The Golden State Warriors amped up their level of force and physicality on the defensive end, led by their emotional and defensive leader Draymond Green, to even the NBA Finals at a game apiece. From the opening tip Green was on full tilt and let the Celtics know they’d get nothing easy. Green drew a technical foul early in the first quarter, and with 54 seconds remaining in the second quarter he and the Celtics’ Jaylen Brown got tangled up. A second technical would have meant an ejection. But when the refs refused to issue Green a second tech, he knew the game within the game was his.

“It’s the NBA finals. Like I said, I wear my badge of honor,” Green said. “It’s not that I’m saying they necessarily treat me different. I’ve earned differential treatment. I enjoy that. I embrace that.”

Green is at his best when he straddles the edge of control. The challenge, of course, is he can sometimes get out of control and cost his team. As he did in the conference semifinals against the Grizzlies when he was ejected from Game 1. Of course everyone remembers he 2016 Finals when he was suspended for swinging at LeBron James’ groin area.

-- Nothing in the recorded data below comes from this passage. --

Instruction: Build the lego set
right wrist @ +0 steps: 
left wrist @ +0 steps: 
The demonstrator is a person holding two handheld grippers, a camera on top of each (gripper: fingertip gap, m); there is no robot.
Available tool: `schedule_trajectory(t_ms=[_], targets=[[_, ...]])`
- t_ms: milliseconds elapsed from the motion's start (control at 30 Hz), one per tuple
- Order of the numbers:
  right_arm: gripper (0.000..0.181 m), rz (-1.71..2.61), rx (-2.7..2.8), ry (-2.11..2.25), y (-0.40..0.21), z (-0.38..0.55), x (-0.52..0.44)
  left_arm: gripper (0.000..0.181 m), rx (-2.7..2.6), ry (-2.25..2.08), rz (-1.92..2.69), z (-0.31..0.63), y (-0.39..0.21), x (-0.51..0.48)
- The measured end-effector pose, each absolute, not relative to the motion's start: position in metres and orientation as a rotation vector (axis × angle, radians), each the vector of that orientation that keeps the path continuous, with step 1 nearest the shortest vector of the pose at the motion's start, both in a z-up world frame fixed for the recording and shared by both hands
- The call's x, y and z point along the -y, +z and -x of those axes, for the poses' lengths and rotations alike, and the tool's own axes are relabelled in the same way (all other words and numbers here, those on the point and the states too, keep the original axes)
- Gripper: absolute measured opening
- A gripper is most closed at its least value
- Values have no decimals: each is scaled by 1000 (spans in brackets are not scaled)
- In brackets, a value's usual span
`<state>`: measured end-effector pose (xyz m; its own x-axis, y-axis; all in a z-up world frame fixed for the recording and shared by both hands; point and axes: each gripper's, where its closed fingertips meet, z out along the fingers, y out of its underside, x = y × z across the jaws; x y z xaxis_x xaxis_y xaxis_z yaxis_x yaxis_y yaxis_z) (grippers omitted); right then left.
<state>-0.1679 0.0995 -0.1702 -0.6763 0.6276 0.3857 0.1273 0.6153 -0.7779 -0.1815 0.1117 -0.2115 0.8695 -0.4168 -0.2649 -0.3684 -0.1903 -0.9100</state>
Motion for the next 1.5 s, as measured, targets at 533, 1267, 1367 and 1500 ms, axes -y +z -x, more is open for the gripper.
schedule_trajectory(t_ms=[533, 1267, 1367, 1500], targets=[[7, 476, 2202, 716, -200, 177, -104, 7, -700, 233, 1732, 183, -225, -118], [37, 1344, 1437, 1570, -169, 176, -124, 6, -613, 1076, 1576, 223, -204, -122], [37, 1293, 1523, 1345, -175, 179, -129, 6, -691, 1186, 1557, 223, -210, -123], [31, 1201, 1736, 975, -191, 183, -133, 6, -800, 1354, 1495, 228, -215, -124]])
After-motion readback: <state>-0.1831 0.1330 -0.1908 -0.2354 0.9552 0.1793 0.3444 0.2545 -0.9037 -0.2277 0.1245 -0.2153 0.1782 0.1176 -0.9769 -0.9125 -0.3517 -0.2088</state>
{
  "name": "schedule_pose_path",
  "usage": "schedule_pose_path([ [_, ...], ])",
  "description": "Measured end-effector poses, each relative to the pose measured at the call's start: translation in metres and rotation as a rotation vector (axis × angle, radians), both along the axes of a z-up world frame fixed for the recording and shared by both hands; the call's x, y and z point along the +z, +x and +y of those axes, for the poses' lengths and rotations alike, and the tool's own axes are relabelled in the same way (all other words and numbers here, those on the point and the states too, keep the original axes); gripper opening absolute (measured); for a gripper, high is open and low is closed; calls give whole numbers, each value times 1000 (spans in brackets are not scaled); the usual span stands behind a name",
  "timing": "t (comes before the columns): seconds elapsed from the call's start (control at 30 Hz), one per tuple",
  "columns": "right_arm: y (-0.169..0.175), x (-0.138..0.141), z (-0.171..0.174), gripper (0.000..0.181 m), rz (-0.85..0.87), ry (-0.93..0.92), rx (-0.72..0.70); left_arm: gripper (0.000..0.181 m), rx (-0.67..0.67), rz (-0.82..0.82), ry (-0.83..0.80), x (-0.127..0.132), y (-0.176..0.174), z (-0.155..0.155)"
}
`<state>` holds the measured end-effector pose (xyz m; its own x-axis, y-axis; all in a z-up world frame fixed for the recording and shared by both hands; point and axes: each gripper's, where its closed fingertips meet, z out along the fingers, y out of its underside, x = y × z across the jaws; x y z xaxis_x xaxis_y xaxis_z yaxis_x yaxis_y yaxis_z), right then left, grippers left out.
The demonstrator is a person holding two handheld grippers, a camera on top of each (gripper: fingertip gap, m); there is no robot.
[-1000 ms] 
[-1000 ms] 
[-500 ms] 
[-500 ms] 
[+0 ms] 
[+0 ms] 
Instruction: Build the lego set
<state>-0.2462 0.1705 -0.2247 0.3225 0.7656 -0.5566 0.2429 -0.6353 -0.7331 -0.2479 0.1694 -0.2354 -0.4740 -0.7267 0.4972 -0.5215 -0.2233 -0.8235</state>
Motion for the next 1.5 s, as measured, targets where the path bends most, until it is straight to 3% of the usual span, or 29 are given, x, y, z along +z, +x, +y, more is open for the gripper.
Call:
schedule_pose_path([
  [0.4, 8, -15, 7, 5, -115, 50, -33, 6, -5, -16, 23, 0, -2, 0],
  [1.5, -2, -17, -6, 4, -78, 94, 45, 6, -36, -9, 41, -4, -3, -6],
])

The dustup with Brown in the second quarter would have likely warranted a technical had it been another player in another game. But knowing Green already had one, referee Zach Zarba exercised restraint.

Once that happened Green was able to push the envelope all game long with illegal screens, off-ball grabbing, holding and all sorts of physical play with the benefit of the doubt that he would be allowed to do so with impunity.

Green was able to fluster and frustrate the Celtics, even though to a man they are all aware of his role and antics.

“That’s what Draymond Green does,” Brown said. “He’ll do whatever it takes to win. He’ll pull you, he’ll grab you, he’ll try to muck the game up because that’s what he does for their team. It’s nothing to be surprised about. Nothing I’m surprised about. He raised his physicality to try to stop us. And we’ve got to raise ours.”

Green and the Warriors were the aggressors in Game 2, and as such received the benefit of the doubt.

“They switched the lineup,” Brown said. “They tried to put [Green] on me, be physical, muck the game up, pull me, grab me and overall raise the intensity. I feel like they got away with a lot of stuff tonight, but I’m looking forward to the challenge of the next game. All that stuff, the gimmicks, the tricks, we’ve just got to be the smarter team, be the more physical team.”

The Celtics can’t allow themselves to get caught up in perceived no-calls or whatever mind games Green is playing. This is the NBA Finals, and they have a chance to win a championship. They must do whatever is necessary to win.

Game 3 is on Wednesday in Boston, and the Celtics will need to play 48 minutes with physicality and aggression. Just like Green and the Warriors did in Game 2.